(Stored dataset items)
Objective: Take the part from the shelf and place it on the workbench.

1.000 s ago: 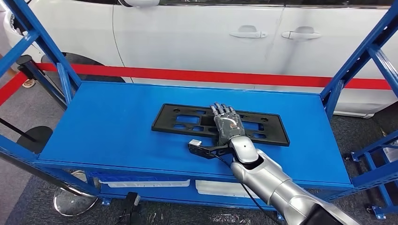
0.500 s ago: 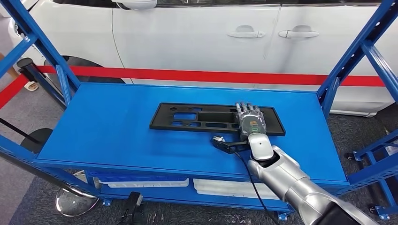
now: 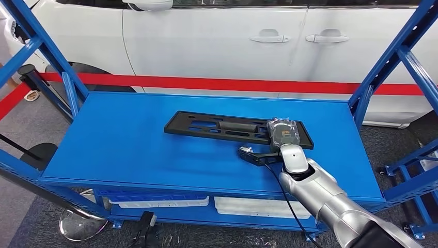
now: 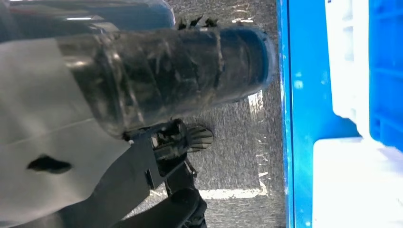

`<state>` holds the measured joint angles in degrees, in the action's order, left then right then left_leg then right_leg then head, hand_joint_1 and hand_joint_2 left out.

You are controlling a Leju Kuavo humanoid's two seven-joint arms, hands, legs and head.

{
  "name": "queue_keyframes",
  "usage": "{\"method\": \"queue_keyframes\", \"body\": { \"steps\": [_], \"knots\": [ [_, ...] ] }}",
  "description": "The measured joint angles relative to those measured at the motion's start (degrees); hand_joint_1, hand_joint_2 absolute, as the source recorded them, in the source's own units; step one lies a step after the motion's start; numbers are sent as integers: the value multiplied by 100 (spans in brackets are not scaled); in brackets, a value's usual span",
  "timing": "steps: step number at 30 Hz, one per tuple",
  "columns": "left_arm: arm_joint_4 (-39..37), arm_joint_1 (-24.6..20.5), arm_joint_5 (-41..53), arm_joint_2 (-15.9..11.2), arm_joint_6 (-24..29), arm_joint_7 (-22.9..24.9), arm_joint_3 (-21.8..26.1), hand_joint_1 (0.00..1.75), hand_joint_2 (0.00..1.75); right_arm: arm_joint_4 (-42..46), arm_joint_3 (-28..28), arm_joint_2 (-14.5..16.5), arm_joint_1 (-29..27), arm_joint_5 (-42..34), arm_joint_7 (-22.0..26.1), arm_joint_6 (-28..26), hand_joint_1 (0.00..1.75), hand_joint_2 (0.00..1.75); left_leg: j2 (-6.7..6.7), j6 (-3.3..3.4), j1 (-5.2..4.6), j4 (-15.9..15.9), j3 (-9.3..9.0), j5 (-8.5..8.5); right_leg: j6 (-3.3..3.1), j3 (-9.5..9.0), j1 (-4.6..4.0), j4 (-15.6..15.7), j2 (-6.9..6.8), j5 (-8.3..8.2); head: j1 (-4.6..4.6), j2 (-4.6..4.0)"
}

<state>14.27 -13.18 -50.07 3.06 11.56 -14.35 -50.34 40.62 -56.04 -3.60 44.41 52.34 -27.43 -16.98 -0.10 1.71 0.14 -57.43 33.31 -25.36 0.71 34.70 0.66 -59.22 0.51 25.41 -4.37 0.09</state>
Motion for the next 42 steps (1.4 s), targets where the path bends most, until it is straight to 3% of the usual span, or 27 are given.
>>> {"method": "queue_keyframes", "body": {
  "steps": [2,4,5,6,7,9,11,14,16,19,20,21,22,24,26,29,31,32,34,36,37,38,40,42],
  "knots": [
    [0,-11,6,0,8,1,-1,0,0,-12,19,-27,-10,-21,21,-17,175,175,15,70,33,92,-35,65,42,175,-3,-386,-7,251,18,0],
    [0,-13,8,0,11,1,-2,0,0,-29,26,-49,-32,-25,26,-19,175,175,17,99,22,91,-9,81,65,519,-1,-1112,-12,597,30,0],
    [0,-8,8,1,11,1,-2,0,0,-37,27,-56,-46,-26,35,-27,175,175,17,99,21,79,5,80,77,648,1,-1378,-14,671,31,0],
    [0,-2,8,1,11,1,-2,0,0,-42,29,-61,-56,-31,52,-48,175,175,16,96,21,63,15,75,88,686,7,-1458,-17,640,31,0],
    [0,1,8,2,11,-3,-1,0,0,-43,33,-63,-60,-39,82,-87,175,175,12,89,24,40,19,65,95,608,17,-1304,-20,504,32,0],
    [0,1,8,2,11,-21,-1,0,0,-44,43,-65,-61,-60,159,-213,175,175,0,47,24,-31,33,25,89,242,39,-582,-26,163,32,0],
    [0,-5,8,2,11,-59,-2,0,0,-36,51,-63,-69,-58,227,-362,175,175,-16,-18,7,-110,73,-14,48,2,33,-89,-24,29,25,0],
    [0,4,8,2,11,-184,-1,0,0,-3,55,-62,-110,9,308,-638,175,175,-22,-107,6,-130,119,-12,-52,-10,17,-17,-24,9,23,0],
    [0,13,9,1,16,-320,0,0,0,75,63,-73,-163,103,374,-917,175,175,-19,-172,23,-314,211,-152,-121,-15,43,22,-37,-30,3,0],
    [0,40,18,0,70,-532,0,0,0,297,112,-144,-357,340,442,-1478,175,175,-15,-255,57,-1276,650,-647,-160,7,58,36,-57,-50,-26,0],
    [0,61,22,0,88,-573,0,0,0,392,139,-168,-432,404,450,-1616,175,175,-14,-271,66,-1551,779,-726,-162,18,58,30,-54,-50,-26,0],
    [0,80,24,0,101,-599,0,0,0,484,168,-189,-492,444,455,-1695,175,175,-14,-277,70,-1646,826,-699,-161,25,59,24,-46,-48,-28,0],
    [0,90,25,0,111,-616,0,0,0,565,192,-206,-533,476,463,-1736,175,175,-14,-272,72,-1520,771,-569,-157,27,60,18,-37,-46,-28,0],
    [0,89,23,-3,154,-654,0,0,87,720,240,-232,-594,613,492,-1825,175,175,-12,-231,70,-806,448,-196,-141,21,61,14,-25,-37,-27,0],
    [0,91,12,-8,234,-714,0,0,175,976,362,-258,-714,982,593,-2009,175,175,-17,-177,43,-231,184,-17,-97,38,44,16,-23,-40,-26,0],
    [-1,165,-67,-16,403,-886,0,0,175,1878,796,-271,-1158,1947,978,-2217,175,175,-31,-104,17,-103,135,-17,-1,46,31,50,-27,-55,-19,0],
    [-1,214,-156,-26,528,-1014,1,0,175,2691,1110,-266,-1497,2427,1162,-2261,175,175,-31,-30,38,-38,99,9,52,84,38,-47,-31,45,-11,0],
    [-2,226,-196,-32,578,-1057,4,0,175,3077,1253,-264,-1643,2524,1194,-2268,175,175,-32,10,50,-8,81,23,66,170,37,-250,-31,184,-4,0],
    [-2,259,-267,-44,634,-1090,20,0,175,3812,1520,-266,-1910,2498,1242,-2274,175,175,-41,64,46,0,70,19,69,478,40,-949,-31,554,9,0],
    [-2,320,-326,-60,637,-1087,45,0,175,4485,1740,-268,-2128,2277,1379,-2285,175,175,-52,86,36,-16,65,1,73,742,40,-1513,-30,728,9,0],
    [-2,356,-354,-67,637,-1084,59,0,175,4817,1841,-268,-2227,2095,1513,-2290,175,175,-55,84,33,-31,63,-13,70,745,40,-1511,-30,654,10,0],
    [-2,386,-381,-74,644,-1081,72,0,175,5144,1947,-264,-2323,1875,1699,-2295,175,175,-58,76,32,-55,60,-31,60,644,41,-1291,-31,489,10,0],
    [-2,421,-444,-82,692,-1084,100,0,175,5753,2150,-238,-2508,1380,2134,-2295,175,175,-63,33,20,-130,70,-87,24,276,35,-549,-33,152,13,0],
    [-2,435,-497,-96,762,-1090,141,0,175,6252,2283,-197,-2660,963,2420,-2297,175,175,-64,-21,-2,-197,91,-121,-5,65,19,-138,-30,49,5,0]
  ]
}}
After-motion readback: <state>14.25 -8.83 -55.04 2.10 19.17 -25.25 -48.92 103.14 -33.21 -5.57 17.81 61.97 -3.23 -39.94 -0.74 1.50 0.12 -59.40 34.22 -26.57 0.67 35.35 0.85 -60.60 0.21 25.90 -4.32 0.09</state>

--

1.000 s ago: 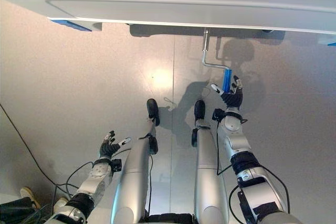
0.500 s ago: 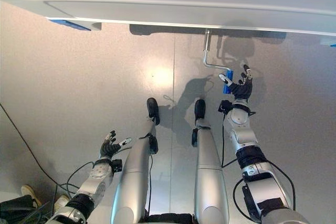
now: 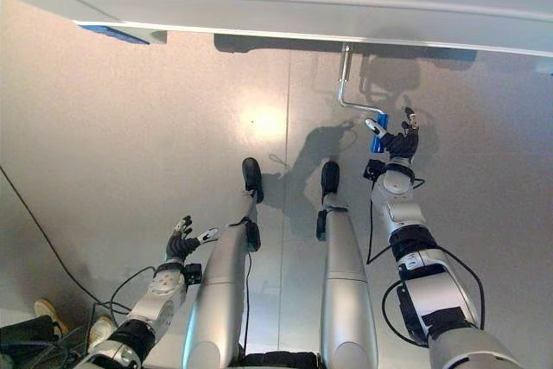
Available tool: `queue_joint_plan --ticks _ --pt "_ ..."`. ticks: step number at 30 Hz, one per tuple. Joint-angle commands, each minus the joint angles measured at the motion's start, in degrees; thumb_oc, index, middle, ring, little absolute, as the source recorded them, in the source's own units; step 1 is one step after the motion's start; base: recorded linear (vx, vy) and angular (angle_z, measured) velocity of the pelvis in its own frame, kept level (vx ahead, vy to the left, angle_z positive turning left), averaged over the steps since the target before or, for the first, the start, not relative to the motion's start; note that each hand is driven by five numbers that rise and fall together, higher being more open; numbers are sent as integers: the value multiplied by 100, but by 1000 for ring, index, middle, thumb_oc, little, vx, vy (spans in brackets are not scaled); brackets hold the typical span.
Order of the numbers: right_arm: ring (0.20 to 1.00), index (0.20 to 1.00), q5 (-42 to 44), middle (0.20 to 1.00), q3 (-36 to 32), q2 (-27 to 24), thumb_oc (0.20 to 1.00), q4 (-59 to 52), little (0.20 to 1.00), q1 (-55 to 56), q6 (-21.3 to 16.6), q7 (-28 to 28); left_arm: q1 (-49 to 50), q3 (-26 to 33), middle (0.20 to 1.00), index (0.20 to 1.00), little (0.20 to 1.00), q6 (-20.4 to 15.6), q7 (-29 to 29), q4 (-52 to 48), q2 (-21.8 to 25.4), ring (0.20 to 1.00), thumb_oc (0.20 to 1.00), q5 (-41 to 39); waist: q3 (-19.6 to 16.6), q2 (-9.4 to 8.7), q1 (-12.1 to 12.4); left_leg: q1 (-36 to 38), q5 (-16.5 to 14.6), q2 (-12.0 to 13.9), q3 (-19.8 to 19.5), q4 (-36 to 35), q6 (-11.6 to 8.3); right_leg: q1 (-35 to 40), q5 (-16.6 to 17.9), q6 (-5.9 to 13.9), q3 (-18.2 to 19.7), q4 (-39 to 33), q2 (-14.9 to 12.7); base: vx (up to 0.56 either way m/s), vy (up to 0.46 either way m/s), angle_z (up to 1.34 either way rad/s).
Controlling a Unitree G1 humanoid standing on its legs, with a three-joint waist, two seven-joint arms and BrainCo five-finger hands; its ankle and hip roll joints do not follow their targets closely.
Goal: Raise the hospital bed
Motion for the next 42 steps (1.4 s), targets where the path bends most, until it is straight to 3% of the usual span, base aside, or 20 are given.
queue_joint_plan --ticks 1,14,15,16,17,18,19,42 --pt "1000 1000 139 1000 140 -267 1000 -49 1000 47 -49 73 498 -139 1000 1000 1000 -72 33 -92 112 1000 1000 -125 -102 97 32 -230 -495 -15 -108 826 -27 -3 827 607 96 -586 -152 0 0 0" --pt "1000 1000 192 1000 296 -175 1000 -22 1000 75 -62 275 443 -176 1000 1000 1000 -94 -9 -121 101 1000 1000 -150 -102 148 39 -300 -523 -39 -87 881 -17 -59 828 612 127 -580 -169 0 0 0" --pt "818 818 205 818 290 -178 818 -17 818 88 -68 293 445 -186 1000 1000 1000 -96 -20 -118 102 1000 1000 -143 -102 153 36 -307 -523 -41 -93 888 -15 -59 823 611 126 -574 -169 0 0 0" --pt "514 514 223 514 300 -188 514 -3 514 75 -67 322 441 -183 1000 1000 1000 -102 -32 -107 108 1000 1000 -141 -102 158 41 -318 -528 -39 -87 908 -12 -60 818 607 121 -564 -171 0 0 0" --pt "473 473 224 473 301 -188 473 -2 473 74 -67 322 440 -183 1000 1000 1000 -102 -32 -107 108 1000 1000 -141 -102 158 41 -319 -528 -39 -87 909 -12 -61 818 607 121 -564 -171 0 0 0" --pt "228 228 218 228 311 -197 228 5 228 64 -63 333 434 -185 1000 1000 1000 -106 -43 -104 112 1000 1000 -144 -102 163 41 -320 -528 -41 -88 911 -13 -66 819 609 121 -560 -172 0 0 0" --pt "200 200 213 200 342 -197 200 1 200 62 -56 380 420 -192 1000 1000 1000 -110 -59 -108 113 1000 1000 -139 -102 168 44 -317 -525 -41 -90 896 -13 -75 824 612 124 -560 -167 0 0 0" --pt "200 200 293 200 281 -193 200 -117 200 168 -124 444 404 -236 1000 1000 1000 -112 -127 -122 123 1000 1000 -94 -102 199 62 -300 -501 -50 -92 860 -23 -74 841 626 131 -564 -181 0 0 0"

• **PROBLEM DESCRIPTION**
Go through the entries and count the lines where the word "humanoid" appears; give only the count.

• **OUTPUT OF THE EXERCISE**
2